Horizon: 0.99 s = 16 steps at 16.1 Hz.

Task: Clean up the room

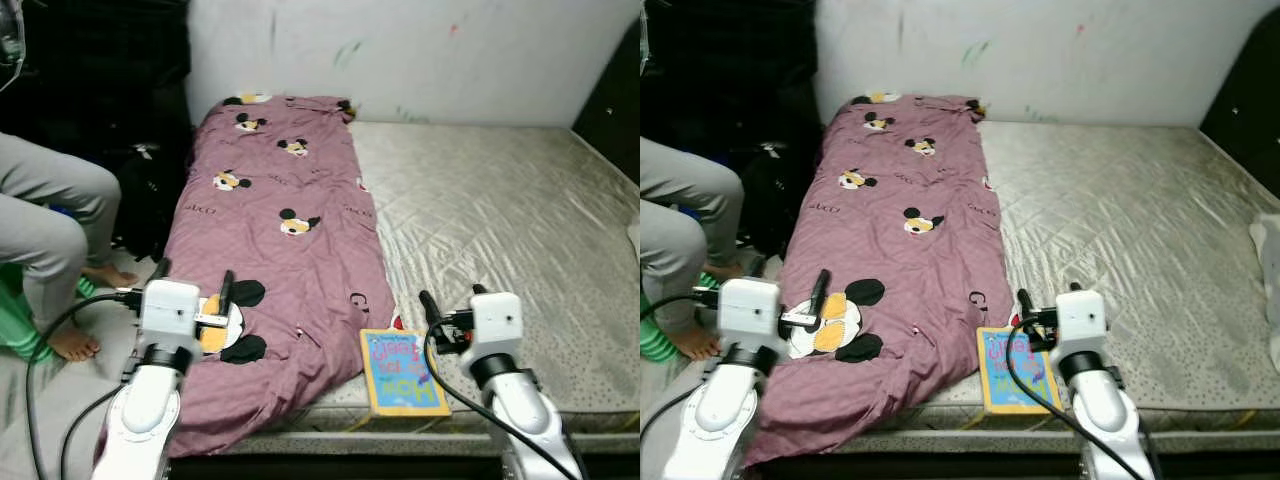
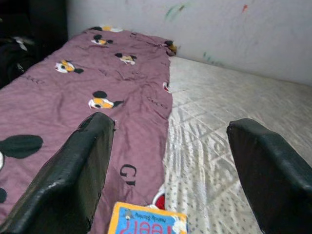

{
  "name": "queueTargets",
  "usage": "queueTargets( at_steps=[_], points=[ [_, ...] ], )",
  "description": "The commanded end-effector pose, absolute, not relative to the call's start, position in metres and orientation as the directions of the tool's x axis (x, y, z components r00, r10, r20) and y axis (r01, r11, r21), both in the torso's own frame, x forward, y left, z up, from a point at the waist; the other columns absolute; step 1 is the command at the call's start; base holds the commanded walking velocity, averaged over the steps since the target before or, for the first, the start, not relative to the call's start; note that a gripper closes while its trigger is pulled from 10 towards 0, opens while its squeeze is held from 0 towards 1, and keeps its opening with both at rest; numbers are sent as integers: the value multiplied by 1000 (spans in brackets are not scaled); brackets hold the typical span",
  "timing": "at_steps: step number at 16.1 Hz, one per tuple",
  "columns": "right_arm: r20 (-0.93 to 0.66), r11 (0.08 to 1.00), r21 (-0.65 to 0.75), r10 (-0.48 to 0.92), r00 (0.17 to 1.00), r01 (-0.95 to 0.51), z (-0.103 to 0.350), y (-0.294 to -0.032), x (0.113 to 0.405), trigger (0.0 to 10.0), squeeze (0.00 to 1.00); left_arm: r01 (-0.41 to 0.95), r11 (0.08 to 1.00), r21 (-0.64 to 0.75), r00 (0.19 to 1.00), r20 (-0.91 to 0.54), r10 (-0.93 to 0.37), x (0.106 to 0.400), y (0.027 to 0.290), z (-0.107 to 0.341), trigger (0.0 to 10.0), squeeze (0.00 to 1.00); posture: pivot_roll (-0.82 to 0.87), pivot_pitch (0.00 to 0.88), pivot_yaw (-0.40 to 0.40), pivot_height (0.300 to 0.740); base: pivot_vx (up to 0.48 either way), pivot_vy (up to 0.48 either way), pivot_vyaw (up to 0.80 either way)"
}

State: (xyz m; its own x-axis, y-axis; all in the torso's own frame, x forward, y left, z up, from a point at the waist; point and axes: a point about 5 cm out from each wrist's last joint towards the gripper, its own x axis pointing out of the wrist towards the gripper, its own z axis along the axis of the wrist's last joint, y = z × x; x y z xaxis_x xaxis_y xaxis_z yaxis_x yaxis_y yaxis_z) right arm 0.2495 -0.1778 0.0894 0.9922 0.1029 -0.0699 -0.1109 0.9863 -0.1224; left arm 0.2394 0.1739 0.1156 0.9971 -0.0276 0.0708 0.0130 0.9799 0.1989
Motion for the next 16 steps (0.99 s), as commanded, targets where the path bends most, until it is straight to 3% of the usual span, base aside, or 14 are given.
queueTargets(
  at_steps=[1, 16],
  points=[
    [-59, 986, -136, 89, 994, -96, 93, -184, 250, 10000, 0, 17, 981, 195, 997, 75, -32, 240, 170, 116, 10000, 0, -121, 0, -7, 740, 0, -368, 0],
    [-80, 985, -138, 92, 993, -102, 85, -186, 254, 10000, 0, 21, 982, 186, 998, 56, -32, 237, 169, 112, 10000, 0, -101, 0, -8, 740, 0, -364, 0]
  ],
)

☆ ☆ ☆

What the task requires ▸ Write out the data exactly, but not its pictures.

Result of this task ▸
Horizon: 0.99 s = 16 steps at 16.1 Hz.

Task: Clean up the room


{
  "name": "queueTargets",
  "usage": "queueTargets( at_steps=[_], points=[ [_, ...] ], )",
  "description": "The commanded end-effector pose, absolute, not relative to the call's start, position in metres and orientation as the directions of the tool's x axis (x, y, z components r00, r10, r20) and y axis (r01, r11, r21), both in the torso's own frame, x forward, y left, z up, from a point at the waist; the other columns absolute; step 1 is the command at the call's start; base holds the commanded walking velocity, averaged over the steps since the target before or, for the first, the start, not relative to the call's start; note that a gripper closes while its trigger is pulled from 10 towards 0, opens while its squeeze is held from 0 towards 1, and keeps its opening with both at rest; numbers are sent as integers: the value multiplied by 1000 (spans in brackets are not scaled); brackets hold the typical span",
  "timing": "at_steps: step number at 16.1 Hz, one per tuple",
  "columns": "right_arm: r20 (-0.93 to 0.66), r11 (0.08 to 1.00), r21 (-0.65 to 0.75), r10 (-0.48 to 0.92), r00 (0.17 to 1.00), r01 (-0.95 to 0.51), z (-0.103 to 0.350), y (-0.294 to -0.032), x (0.113 to 0.405), trigger (0.0 to 10.0), squeeze (0.00 to 1.00); left_arm: r01 (-0.41 to 0.95), r11 (0.08 to 1.00), r21 (-0.64 to 0.75), r00 (0.19 to 1.00), r20 (-0.91 to 0.54), r10 (-0.93 to 0.37), x (0.106 to 0.400), y (0.027 to 0.290), z (-0.107 to 0.341), trigger (0.0 to 10.0), squeeze (0.00 to 1.00); posture: pivot_roll (-0.82 to 0.87), pivot_pitch (0.00 to 0.88), pivot_yaw (-0.40 to 0.40), pivot_height (0.300 to 0.740); base: pivot_vx (up to 0.48 either way), pivot_vy (up to 0.48 either way), pivot_vyaw (up to 0.80 either way)"
}

State: (xyz m; its own x-axis, y-axis; all in the torso's own frame, x forward, y left, z up, from a point at the waist; point and axes: a point about 5 cm out from each wrist's last joint towards the gripper, its own x axis pointing out of the wrist towards the gripper, its own z axis along the axis of the wrist's last joint, y = z × x; x y z xaxis_x xaxis_y xaxis_z yaxis_x yaxis_y yaxis_z) right arm 0.2495 -0.1778 0.0894 0.9922 0.1029 -0.0699 -0.1109 0.9863 -0.1224; left arm 0.2394 0.1739 0.1156 0.9971 -0.0276 0.0708 0.0130 0.9799 0.1989
Motion for the next 16 steps (0.99 s), as commanded, targets where the path bends most, until it is straight to 3% of the usual span, base aside, or 14 are given.
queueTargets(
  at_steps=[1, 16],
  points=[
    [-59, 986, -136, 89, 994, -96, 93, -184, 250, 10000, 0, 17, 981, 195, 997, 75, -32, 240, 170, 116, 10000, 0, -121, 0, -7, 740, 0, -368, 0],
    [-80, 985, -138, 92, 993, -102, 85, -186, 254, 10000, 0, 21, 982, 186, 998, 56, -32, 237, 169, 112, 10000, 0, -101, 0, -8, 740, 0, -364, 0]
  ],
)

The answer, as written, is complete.